21/10/2013 - Comissão aprova regulamentação da atividade de engenheiro de incêndio


Texto também prevê que o administrador público e o proprietário de estabelecimento comercial respondam civilmente por projetos em desacordo com as normas de prevenção e combate a incêndios.


A Comissão de Trabalho, de Administração e Serviço Público aprovou proposta que torna privativo de engenheiros especializados o exercício profissional civil em nível superior de prevenção e combate a incêndios. A medida está prevista em substitutivo ao Projeto de Lei 3699/04.
“O combate e a prevenção a incêndios são atividades estritamente ligadas à engenharia. O dimensionamento de equipamentos de combate ao fogo, corredores, escadas, saídas de emergência, rotas de fuga, dentre outros recursos, são nitidamente atribuições ligadas ao exercício da engenharia, com profissionais devidamente capacitados para lidar com a questão”, disse Santiago.
Segundo o substitutivo, os profissionais graduados em curso de nível superior diverso da engenharia poderão continuar a exercer a profissão, desde que possuam especialização em prevenção e combate de incêndios e estejam comprovadamente exercendo a profissão na data da promulgação da lei.
texto original do projeto, de autoria do deputado Arnaldo Faria de Sá (PTB-SP), definia critérios para o exercício da atividade do engenheiro, do técnico e do bombeiro civil que atuam em prevenção e combate a incêndios. O texto de Roberto Santiago, no entanto, trata apenas da atividade de engenheiro porque uma lei posterior ao projeto (Lei11.901/09) já regulamentou a profissão de bombeiro civil.
Punição
Ainda segundo o substitutivo, o administrador público e o proprietário de estabelecimento comercial deverão responder civilmente pela apresentação, aprovação ou homologação de projetos em desacordo com as exigências de prevenção e combate a incêndios.
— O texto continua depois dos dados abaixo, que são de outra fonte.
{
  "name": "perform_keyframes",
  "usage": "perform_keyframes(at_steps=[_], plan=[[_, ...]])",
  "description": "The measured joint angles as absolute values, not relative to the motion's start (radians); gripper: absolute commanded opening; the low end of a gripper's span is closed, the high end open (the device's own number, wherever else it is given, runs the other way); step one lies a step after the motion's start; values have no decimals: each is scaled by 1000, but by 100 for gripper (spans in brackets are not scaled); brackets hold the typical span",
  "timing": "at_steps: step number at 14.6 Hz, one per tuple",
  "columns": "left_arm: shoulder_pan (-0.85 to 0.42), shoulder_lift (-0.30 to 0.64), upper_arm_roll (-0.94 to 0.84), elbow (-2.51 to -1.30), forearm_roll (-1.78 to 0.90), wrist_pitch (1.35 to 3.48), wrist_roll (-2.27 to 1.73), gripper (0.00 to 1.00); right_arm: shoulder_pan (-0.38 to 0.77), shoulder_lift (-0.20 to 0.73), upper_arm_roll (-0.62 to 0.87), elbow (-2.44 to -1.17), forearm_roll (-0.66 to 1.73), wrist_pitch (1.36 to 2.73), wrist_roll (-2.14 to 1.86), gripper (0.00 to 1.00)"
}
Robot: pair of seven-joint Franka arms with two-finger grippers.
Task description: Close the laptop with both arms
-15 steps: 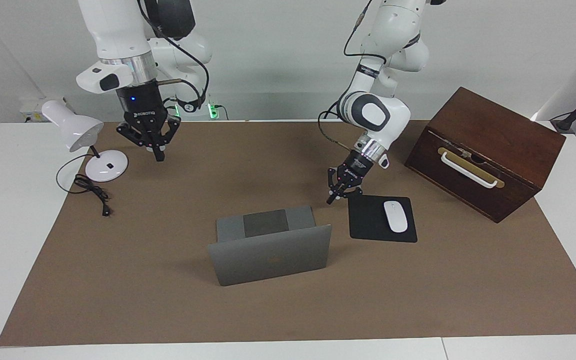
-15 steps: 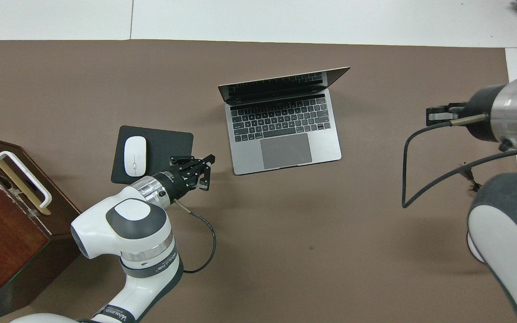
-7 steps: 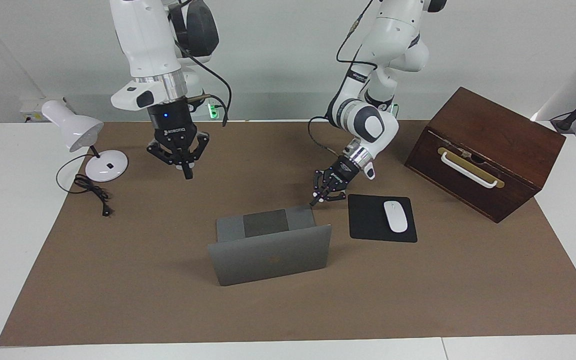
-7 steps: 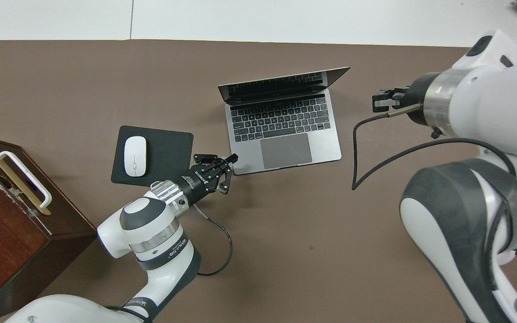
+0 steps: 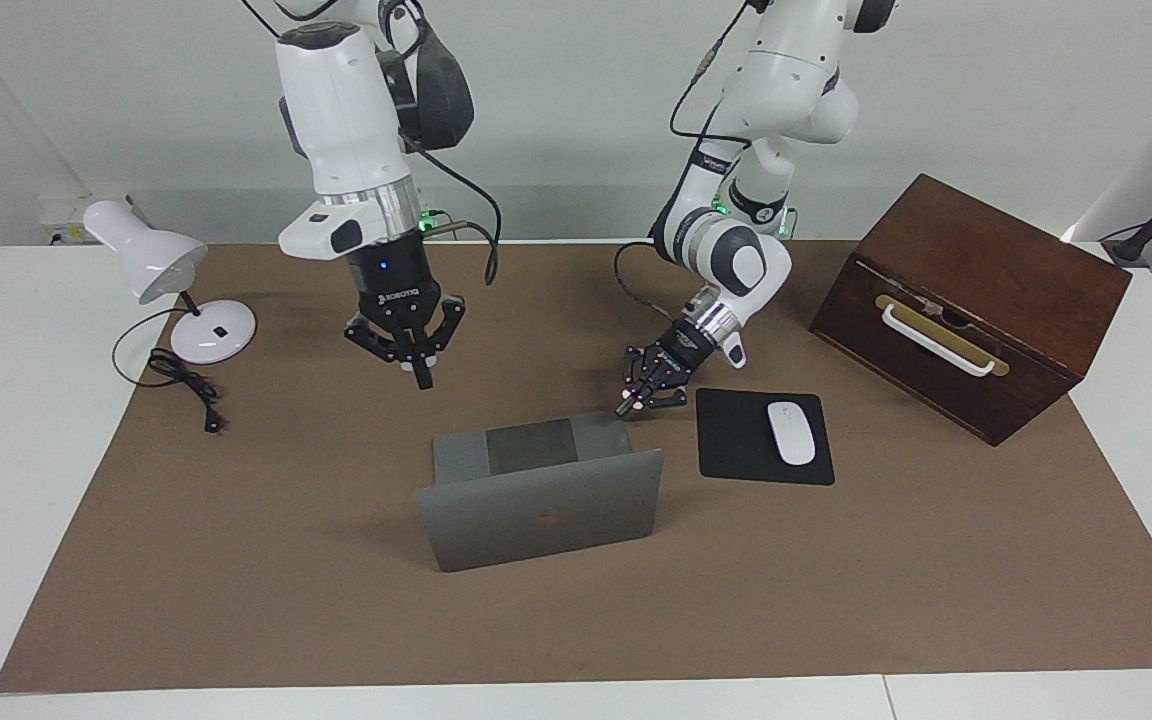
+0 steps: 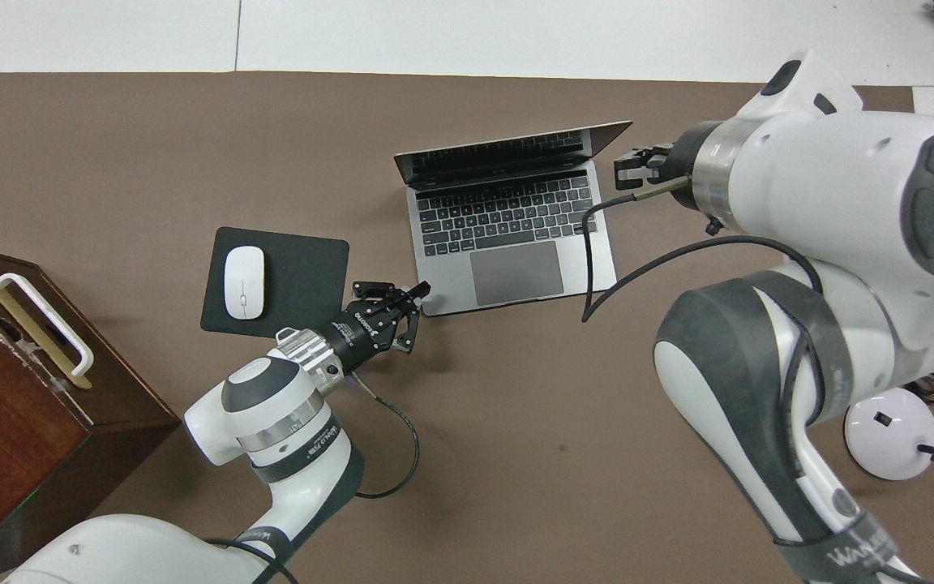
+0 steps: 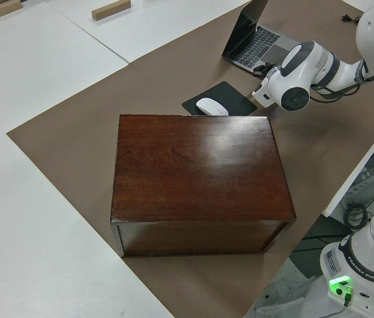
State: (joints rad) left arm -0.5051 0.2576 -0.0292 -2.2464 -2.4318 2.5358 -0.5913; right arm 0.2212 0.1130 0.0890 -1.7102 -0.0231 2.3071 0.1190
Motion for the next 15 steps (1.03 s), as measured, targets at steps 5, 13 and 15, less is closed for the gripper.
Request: perform_keyframes(at_steps=[5,13,15], plan=[[-505,273,-27,-2246,-2437,2534,-566,0,272,205,89,-1665,-47,2385,133,0],[-507,284,-31,-2238,-2442,2534,-510,0,298,366,87,-1479,-87,2389,141,0],[-507,294,-30,-2227,-2452,2534,-509,0,316,403,86,-1434,-115,2389,171,0]])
No texto original do projeto, não havia essa previsão.
Roberto Santiago disse que esse ponto facilitará a responsabilização dos donos de imóveis pela falta de projetos e de medidas de prevenção e combate a incêndios. Ele citou o incêndio na Boate Kiss, em Santa Maria (RS), em janeiro deste ano, que resultou na morte de 242 pessoas.
"Não vai existir mais nenhum tipo de debate depois da aprovação da lei. O proprietário do imóvel ou o gestor público responsável por aquele imóvel público que não der conta de pedir o projeto, de aprovar o projeto, é responsável por tudo aquilo que possa ocorrer com referência a incêndio naquele imóvel", disse Santiago.
Para o deputado, ainda existem muitos casos de incêndios no Brasil em que os responsáveis pelo imóvel não são condenados. Segundo ele, a aprovação do projeto pode resolver a impunidade.
"Com a aprovação dessa lei, a responsabilidade está clara: é do dono do imóvel ou do gestor público responsável. Portanto, não vai ter como escapar. Aquele que manda é o que tem a responsabilidade e vai ter que correr atrás da apresentação dos projetos", disse o deputado.
Tramitação
O substitutivo ao PL 3699/04 foi aprovado no último dia 2 de outubro pela Comissão de Trabalho. O projeto foi anteriormente rejeitado pela Comissão de Educação, em 2007, e ainda precisa ser votado pela Comissão de Constituição e Justiça e de Cidadania (CCJ) e pelo Plenário.